A stormy sea crossing when fleeing from Riga to London is supposed to have inspired Richard Wagner to set the saga of the Flying Dutchman to music, which he had shortly before read in Heine’s »Memoirs of Herr Schnabelewopski«. In so doing he was bowing to the contemporary taste for operas with a supernatural theme.
The Dutchman is cursed to roam the seas with his crew for the rest of eternity; a fate from which only a woman’s true love has the power to release him. Every seven years he is permitted to seek out his female saviour on land. Senta, whom he wishes to marry, feels it her destiny to save him.

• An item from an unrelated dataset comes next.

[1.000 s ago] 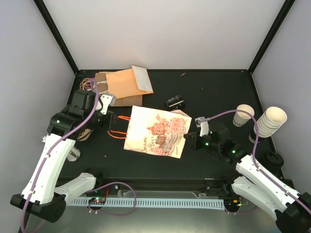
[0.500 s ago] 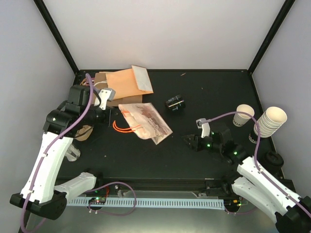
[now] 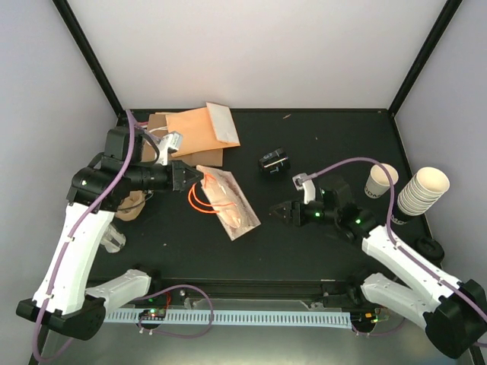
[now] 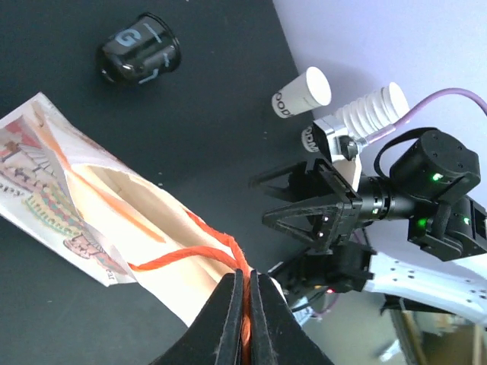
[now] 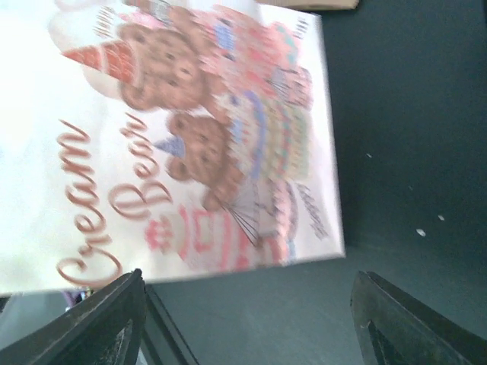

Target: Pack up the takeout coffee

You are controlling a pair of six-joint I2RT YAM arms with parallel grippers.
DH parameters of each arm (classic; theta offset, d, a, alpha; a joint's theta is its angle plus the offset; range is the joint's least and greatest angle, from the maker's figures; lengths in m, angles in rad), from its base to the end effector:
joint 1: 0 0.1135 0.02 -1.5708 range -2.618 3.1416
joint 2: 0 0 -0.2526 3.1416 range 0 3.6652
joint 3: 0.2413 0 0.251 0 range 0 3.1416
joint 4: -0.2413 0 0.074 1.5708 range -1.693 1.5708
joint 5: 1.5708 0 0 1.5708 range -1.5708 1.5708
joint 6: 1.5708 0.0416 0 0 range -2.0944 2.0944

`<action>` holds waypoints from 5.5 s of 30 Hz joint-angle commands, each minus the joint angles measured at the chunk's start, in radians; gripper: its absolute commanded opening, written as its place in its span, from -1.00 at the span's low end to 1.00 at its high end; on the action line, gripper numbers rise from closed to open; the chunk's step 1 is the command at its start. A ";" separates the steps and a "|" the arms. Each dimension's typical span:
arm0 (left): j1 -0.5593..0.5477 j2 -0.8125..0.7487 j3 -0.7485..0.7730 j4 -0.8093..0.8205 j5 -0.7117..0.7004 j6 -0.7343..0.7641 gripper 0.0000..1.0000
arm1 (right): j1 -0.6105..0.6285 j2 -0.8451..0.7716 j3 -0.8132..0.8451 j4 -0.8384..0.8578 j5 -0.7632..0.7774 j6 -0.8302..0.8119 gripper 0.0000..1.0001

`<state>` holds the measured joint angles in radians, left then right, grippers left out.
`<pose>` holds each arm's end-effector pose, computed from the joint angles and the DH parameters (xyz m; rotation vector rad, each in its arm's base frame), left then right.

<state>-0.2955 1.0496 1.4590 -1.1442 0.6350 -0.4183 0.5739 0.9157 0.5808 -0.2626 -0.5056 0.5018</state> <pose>0.1590 -0.0742 0.4125 0.1982 2.3664 -1.0882 0.1631 0.1295 0.2282 -0.3970 2.2869 1.1336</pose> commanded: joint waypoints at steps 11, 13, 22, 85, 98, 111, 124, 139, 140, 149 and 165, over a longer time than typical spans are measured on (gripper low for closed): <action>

However, when the Dutchman learns of another younger rival for her hand, he has misgivings about Senta’s fidelity and turns his back on her. The young woman, broken-hearted, swears her undying love before casting herself into the sea; and when the Dutchman, together with his ship, accompanies her into the watery depths, the curse is finally broken.
With its focus on Senta’s inner life, and her act of selfless redemption, the »Flying Dutchman« occupies a unique place in Wagner’s operatic oeuvre. The work was premiered in Dresden’s Court Theatre in 1843.
Shortly before reaching home, the sailor Daland is caught in a storm with his
crew and decides to wait on the shore for the storm to abate. He tells his men
to go to sleep. Only the steersman is to keep watch but falls asleep before
long. A man appears. It is the Flying Dutchman, called so because ages ago he
wanted to sail round a cape by all means despite adverse winds and, on the
brink of failure, swore not to abandon his plan in all eternity. Since that
time he has been doomed to wander around the sea till the end of time. There is
only one chance for him to escape that fate: once in seven years he is allowed
to go ashore to find a wife who remains absolutely faithful to him. This time
has now come again. Daland discovers the Dutchman, talks with him and tells him
that he has a daughter named Senta. The Dutchman wants Senta for his wife, asks
Daland’s hospitality and promises to reward him with treasures never seen before.
Before long the two men have come to terms. The storm has ceased, Daland
returns home, the Dutchman follows him.
Senta is unlike the other girls in the village. While their aim is durable
wedded happiness, Senta has from childhood been fascinated with the story of
the Flying Dutchman which she heard time and again from her wet-nurse, Mary. Erik,
a hunter, has long been in love with Senta. Having noticed that Daland has returned,
he urges Senta to beg her father to approve of their marriage. However, Senta is
like obsessed by the Dutchman’s lot. To warn her, Erik retells a dream in which
she meets a foreign sailor. Sentas, on the other hand, understands this dream
as an omen that her wish to release the Dutchman will come true. Daland
introduces Senta and the Dutchman to each other. They both fall to each other instantly.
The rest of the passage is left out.